### Work task
Gather all lines in the entries that include the word "trace".

### Dataset records
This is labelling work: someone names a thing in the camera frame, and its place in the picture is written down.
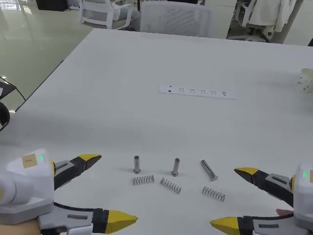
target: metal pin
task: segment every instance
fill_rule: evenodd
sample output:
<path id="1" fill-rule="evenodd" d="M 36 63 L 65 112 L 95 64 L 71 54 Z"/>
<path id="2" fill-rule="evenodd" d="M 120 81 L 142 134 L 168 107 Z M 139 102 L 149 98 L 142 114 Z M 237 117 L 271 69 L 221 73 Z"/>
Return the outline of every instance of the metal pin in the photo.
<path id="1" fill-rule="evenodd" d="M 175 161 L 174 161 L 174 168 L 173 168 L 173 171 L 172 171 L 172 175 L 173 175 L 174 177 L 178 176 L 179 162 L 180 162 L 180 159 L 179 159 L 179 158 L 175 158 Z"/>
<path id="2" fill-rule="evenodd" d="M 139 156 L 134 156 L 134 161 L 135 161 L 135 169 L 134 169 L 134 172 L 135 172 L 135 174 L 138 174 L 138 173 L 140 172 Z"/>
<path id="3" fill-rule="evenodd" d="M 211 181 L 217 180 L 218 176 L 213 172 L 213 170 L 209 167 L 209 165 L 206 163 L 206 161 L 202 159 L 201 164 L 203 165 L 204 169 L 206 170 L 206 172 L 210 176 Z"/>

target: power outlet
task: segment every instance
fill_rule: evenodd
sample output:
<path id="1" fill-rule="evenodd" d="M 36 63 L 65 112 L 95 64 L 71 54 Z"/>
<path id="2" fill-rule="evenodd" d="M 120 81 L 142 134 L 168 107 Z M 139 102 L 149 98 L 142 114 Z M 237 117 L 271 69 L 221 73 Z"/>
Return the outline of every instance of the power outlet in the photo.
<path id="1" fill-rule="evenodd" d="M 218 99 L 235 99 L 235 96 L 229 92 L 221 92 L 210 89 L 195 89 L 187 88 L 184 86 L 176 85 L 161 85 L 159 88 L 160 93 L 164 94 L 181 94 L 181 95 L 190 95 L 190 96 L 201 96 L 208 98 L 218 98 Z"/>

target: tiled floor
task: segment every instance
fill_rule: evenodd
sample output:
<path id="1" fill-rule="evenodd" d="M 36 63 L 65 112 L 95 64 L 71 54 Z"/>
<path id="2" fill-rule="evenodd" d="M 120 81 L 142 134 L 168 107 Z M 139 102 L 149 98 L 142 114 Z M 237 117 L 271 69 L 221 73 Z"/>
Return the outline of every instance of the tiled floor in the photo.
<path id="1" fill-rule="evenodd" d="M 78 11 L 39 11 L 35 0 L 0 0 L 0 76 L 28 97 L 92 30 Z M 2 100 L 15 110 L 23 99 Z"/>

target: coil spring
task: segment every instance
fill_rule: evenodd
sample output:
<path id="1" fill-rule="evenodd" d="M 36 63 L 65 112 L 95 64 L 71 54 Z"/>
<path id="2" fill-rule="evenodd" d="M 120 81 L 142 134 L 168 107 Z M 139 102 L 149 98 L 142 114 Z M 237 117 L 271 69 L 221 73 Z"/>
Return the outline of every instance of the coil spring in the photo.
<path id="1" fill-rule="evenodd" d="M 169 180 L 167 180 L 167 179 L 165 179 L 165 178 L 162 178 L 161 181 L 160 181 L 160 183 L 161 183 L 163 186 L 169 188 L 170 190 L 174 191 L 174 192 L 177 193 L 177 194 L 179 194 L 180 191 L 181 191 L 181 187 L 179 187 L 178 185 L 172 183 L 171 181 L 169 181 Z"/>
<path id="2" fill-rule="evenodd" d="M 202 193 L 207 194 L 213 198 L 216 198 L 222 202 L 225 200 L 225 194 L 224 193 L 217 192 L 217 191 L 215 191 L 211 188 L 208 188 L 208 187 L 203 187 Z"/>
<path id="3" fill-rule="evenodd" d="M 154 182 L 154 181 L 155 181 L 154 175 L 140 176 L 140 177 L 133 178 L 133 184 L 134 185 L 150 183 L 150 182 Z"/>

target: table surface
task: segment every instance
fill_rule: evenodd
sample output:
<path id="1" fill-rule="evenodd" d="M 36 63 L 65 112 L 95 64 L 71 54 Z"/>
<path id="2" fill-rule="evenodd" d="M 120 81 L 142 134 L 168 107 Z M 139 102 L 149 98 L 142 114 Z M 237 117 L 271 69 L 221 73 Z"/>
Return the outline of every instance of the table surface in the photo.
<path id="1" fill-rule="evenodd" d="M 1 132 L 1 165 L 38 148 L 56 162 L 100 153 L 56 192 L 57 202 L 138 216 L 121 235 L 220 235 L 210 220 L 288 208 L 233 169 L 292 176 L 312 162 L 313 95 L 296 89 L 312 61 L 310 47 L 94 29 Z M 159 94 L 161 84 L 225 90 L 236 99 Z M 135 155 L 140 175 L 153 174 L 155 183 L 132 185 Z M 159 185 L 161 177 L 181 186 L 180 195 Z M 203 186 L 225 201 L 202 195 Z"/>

* * *

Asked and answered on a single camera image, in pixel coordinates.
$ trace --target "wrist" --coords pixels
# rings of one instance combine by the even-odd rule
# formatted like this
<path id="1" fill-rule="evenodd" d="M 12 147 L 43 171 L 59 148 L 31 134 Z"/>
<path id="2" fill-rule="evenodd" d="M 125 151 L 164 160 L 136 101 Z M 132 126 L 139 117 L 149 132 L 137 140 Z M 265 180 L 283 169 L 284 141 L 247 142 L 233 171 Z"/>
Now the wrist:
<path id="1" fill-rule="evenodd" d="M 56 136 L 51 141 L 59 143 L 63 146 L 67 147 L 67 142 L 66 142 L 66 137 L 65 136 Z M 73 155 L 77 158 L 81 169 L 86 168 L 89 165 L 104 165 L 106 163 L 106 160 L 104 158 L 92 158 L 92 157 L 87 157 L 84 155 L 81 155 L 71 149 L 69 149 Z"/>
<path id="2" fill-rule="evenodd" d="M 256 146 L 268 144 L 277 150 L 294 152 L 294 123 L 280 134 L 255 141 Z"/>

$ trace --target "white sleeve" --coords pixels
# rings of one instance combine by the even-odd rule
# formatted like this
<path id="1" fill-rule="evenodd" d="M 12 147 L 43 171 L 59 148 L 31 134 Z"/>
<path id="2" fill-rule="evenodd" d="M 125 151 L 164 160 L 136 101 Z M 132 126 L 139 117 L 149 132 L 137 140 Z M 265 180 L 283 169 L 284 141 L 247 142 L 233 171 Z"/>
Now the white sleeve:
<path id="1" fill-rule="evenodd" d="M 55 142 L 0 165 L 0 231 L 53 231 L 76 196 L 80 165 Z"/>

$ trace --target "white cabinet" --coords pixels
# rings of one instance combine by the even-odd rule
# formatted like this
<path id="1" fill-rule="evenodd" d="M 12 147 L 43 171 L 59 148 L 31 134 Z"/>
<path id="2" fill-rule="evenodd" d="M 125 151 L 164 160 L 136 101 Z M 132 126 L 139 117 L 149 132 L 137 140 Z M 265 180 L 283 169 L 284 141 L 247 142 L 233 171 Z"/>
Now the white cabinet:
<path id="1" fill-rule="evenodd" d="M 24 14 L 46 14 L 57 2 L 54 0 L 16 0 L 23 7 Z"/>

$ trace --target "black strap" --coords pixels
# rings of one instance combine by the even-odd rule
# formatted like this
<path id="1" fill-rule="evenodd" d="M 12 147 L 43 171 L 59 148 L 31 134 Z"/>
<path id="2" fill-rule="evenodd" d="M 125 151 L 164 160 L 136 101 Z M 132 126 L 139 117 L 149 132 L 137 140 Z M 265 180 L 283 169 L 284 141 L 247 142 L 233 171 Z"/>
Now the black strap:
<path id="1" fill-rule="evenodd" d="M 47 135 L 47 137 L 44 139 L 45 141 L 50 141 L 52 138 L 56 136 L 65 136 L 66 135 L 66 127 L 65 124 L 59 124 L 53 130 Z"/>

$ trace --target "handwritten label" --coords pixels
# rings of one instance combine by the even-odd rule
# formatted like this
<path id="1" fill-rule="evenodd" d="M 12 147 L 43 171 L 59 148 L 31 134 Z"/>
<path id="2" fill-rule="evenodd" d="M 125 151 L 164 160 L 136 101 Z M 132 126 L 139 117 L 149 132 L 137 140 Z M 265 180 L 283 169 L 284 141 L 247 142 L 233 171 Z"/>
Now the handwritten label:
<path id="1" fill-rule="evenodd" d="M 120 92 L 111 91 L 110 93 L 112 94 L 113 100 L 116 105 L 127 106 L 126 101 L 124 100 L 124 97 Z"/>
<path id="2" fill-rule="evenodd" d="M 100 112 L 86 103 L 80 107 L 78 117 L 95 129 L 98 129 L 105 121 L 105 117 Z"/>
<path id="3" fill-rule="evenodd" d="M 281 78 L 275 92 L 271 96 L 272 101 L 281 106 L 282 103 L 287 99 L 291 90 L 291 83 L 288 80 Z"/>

### Output for this task
$ trace --target "wrist" --coords pixels
$ trace --target "white sleeve" --coords pixels
$ trace --target "white cabinet" --coords pixels
$ trace --target "black strap" --coords pixels
$ trace --target "handwritten label" --coords pixels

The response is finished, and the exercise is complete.